What this task involves »
In the listing that follows, find the lines with the string "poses" and report how many there are, without commentary.
◇ ◇ ◇ ◇ ◇
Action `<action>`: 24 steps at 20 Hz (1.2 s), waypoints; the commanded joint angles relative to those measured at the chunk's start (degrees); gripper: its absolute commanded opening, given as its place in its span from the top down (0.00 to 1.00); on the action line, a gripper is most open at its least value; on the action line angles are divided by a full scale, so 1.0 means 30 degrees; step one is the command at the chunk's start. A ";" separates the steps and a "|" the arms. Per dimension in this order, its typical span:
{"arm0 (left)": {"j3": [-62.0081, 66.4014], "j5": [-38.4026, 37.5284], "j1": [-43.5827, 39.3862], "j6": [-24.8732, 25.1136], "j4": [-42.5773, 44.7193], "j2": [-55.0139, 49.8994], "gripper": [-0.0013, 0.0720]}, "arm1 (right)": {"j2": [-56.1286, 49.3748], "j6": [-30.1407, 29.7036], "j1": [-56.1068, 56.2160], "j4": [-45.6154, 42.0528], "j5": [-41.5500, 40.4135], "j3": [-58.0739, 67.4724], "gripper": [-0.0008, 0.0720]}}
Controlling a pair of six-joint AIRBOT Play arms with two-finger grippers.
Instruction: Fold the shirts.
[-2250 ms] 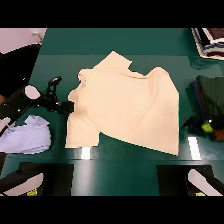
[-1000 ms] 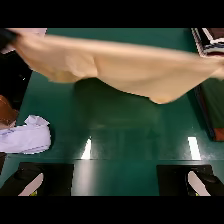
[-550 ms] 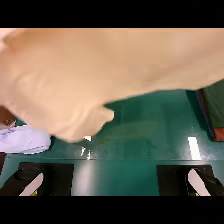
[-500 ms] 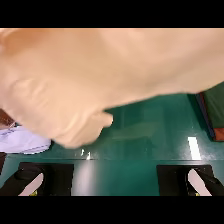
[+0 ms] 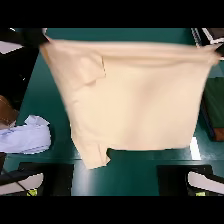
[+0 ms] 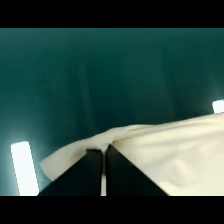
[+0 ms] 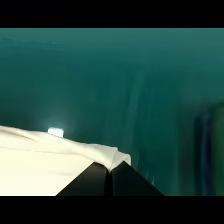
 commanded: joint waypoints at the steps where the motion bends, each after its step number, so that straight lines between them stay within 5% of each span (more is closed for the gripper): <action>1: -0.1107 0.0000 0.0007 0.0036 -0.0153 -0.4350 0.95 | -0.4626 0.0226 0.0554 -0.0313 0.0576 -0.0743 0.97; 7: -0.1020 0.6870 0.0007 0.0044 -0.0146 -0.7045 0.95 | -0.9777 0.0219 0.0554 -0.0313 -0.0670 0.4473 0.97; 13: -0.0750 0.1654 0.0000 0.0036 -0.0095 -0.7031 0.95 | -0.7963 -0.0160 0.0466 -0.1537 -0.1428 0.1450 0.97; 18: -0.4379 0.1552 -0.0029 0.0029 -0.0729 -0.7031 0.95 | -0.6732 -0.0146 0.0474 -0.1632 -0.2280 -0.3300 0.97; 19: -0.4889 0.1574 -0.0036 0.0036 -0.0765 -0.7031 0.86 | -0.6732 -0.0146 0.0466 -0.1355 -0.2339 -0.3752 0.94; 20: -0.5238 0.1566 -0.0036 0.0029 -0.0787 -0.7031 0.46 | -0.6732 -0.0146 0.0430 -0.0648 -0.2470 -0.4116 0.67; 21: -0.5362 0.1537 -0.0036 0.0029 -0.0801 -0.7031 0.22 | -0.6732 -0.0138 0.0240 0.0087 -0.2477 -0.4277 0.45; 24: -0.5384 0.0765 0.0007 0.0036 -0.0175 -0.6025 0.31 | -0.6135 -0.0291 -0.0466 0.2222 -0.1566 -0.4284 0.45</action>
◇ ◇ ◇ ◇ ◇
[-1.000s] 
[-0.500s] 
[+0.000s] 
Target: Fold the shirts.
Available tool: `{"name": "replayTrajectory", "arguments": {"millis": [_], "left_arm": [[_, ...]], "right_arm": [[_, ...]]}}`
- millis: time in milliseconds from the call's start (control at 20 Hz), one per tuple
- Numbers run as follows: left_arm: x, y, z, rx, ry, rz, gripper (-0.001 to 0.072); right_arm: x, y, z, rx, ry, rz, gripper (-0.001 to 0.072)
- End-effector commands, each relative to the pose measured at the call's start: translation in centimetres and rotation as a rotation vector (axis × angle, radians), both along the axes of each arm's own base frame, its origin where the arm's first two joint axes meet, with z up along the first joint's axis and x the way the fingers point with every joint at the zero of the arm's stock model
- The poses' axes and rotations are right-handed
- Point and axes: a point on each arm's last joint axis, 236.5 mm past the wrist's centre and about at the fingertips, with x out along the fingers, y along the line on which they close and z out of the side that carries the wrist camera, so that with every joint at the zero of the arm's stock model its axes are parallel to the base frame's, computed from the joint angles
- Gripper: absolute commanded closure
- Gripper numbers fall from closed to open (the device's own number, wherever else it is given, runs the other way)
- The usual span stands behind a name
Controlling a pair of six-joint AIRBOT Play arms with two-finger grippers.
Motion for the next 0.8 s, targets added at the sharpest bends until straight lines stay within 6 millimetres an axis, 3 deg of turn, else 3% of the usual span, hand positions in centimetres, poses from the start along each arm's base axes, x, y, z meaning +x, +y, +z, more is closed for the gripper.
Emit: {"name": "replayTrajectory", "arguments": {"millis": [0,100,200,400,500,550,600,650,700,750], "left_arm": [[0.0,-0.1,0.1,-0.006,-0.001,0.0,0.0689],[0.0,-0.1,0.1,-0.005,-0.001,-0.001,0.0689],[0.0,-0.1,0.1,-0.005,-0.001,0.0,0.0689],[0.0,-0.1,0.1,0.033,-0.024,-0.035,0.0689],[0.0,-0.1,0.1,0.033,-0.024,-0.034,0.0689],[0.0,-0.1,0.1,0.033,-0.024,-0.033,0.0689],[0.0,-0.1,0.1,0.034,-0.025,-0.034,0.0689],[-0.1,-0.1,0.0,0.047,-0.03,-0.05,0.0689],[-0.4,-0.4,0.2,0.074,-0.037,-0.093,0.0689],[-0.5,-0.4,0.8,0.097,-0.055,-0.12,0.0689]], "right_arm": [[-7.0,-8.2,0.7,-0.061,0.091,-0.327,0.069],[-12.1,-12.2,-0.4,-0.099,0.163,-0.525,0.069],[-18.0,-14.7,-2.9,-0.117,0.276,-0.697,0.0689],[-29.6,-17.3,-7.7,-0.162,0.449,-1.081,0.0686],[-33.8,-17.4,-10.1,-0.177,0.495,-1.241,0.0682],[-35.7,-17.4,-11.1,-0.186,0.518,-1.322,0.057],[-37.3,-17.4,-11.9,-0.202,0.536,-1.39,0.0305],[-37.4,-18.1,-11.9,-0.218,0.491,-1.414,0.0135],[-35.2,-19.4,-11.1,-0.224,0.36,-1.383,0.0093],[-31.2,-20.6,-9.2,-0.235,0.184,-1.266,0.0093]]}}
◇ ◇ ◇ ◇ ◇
Task answer »
2